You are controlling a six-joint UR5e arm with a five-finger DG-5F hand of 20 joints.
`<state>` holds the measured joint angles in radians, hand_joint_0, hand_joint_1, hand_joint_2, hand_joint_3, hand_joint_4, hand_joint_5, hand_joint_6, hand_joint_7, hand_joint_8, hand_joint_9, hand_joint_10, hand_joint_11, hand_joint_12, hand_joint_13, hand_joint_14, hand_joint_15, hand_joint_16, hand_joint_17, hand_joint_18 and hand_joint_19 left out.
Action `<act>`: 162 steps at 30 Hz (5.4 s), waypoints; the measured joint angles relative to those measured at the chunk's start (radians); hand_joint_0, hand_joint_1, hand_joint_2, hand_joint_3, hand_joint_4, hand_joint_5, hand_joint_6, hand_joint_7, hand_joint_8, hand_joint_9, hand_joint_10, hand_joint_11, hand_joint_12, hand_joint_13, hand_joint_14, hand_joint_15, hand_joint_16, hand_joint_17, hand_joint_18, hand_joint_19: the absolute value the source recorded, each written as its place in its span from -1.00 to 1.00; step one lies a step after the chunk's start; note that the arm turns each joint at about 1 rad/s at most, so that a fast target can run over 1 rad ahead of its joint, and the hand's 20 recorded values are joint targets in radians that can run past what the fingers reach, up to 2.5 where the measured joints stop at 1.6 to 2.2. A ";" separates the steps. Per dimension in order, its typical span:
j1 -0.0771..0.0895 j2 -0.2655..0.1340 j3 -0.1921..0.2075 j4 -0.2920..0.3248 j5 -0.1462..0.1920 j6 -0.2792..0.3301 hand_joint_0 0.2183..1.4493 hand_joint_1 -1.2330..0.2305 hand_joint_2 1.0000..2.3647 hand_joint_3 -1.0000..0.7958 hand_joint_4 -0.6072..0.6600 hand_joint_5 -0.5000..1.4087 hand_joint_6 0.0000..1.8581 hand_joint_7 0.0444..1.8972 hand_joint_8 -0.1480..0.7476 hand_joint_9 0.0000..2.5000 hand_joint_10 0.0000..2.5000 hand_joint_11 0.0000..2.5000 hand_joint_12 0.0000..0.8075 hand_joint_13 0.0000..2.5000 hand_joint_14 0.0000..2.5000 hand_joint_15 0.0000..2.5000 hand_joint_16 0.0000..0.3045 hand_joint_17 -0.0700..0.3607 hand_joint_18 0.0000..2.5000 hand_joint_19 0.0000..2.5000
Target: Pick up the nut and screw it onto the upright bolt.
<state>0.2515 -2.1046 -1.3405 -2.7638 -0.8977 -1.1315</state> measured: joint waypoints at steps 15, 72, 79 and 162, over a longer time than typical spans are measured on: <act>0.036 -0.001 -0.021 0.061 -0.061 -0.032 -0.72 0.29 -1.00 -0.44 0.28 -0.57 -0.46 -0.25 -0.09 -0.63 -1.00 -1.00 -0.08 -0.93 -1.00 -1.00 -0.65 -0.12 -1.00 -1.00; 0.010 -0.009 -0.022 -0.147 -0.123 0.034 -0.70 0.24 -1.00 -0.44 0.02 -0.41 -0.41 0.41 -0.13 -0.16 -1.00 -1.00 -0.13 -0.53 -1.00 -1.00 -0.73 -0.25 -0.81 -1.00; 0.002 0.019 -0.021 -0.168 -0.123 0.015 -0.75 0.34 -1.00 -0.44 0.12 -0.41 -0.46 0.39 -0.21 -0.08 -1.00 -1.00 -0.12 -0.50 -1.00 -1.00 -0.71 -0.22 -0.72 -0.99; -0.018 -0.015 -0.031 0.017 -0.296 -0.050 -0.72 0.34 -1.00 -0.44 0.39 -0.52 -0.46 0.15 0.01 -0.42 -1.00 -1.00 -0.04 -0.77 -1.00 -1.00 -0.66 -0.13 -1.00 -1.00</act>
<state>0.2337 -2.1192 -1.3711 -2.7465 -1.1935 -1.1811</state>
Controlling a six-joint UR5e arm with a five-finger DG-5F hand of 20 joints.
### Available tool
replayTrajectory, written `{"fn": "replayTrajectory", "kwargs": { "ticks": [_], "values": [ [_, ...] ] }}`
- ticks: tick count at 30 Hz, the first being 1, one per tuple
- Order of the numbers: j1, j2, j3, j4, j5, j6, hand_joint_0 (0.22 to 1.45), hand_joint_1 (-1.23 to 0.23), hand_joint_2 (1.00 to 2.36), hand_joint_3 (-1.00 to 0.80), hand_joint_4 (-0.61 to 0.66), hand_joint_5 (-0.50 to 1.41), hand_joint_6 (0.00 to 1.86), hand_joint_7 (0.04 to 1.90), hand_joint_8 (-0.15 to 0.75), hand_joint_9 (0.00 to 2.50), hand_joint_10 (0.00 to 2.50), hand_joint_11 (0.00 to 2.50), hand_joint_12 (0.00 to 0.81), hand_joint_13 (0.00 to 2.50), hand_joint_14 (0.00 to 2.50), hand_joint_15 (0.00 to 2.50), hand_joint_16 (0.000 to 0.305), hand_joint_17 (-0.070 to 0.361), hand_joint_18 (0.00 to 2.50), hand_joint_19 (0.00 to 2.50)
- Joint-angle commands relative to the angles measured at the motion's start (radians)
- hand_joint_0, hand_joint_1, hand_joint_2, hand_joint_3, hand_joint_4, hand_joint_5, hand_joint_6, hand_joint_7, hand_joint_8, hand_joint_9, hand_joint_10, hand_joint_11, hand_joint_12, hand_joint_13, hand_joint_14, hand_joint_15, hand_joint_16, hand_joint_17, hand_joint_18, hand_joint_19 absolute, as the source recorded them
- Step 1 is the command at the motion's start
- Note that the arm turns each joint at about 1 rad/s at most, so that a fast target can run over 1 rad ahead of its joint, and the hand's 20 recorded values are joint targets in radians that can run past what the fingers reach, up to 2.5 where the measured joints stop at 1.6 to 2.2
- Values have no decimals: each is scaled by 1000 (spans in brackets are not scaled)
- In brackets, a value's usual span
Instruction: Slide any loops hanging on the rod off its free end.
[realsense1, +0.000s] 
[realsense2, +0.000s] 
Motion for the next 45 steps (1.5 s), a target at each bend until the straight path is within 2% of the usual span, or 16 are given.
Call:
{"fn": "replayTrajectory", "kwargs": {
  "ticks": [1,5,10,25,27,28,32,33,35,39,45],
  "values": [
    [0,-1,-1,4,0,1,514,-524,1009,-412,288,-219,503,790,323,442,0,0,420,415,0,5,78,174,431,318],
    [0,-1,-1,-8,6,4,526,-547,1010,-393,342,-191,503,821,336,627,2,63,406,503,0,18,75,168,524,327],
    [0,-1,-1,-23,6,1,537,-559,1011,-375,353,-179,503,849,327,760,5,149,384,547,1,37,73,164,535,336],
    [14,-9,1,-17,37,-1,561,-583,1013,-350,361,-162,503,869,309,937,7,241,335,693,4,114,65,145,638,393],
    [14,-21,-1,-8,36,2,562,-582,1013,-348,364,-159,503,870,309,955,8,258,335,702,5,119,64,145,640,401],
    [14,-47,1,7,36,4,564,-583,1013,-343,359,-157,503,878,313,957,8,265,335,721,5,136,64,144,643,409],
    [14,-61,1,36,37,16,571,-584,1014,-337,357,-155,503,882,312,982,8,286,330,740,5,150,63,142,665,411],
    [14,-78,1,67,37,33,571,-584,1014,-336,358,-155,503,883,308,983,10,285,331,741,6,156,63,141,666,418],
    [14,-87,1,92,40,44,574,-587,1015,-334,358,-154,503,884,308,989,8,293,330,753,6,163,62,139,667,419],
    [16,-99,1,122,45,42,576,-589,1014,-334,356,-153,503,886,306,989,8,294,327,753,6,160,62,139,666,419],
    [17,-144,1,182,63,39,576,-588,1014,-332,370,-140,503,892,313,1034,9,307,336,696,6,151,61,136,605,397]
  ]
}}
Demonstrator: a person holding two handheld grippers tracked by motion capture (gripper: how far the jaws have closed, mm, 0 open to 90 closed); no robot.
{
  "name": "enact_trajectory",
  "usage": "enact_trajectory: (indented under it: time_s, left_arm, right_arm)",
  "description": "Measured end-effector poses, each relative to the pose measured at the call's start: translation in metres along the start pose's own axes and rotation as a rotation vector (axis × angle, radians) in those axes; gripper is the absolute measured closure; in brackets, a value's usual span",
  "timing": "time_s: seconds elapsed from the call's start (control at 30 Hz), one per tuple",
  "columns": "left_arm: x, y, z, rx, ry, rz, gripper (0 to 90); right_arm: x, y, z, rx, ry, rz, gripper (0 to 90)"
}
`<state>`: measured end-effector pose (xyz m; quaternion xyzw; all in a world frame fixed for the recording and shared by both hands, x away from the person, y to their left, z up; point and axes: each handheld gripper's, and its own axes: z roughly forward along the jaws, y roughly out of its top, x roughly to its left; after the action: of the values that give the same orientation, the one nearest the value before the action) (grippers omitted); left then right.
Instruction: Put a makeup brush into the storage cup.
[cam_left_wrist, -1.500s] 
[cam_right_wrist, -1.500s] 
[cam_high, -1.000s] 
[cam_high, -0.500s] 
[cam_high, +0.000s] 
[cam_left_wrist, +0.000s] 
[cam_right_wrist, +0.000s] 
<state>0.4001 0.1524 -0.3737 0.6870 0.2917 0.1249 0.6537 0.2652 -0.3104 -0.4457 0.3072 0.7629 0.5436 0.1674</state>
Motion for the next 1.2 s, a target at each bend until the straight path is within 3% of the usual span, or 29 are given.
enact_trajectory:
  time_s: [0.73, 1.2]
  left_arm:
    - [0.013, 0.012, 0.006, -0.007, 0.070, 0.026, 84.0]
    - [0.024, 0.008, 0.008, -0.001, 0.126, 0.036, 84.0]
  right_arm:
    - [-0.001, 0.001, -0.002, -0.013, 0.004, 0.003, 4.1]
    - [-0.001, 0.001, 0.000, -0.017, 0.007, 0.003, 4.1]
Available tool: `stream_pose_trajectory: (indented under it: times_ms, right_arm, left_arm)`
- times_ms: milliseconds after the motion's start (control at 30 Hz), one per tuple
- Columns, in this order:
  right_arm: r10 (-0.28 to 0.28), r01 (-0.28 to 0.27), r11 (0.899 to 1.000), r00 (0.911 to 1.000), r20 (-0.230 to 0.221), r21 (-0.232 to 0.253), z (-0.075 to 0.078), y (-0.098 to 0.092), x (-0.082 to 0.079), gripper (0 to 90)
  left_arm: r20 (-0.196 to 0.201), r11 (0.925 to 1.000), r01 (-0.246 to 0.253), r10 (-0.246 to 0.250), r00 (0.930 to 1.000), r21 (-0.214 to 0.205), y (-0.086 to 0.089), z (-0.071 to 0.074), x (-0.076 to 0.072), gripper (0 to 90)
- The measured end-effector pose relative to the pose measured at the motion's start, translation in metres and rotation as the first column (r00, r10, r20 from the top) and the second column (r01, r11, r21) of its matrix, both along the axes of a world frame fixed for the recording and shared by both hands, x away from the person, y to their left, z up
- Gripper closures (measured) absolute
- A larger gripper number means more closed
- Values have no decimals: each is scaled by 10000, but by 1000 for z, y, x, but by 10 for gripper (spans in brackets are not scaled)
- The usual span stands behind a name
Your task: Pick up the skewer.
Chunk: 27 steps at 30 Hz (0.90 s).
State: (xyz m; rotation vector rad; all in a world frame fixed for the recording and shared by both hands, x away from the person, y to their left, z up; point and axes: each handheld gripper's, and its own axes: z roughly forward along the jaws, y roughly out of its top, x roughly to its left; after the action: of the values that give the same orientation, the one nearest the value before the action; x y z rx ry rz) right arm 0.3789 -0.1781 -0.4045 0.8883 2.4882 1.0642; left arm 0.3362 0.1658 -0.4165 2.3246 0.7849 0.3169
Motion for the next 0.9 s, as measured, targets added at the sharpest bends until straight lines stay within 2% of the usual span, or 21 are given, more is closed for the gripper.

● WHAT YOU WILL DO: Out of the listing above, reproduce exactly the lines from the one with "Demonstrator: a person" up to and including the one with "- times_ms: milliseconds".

● ANSWER TO THIS TASK:
Demonstrator: a person holding two handheld grippers tracked by motion capture (gripper: how far the jaws have closed, mm, 0 open to 90 closed); no robot.
{
  "name": "enact_trajectory",
  "usage": "enact_trajectory: (indented under it: time_s, left_arm, right_arm)",
  "description": "Measured end-effector poses, each relative to the pose measured at the call's start: translation in metres along the start pose's own axes and rotation as a rotation vector (axis × angle, radians) in those axes; gripper is the absolute measured closure; in brackets, a value's usual span",
  "timing": "time_s: seconds elapsed from the call's start (control at 30 Hz), one per tuple",
  "columns": "left_arm: x, y, z, rx, ry, rz, gripper (0 to 90); right_arm: x, y, z, rx, ry, rz, gripper (0 to 90)"
}
`<state>`: measured end-effector pose (xyz m; quaternion xyzw; all in a world frame fixed for the recording and shared by both hands, x away from the person, y to their left, z up; point and axes: each handheld gripper's, and its own axes: z roughly forward along the jaws, y roughly out of its top, x roughly to its left; after the action: of the values that give the same orientation, the one nearest the value before the action) (grippers omitted); left then right.
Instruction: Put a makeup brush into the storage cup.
[cam_left_wrist, -1.500s] 
[cam_right_wrist, -1.500s] 
[cam_high, -1.000s] 
[cam_high, -0.500s] 
[cam_high, +0.000s] 
[cam_left_wrist, +0.000s] 
[cam_right_wrist, +0.000s] 
<state>0.4001 0.1524 -0.3737 0.6870 0.2917 0.1249 0.6537 0.2652 -0.3104 -0.4457 0.3072 0.7629 0.5436 0.1674</state>
Motion for the next 1.2 s, a target at each bend until the straight path is within 3% of the usual span, or 29 are given.
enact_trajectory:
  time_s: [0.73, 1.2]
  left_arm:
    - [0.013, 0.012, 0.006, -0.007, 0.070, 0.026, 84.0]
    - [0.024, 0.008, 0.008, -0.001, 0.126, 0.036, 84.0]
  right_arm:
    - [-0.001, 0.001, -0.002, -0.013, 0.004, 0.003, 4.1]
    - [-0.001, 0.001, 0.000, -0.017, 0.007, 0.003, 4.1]
Available tool: `stream_pose_trajectory: (indented under it: times_ms, right_arm, left_arm)`
- times_ms: milliseconds after the motion's start (control at 30 Hz), one per tuple

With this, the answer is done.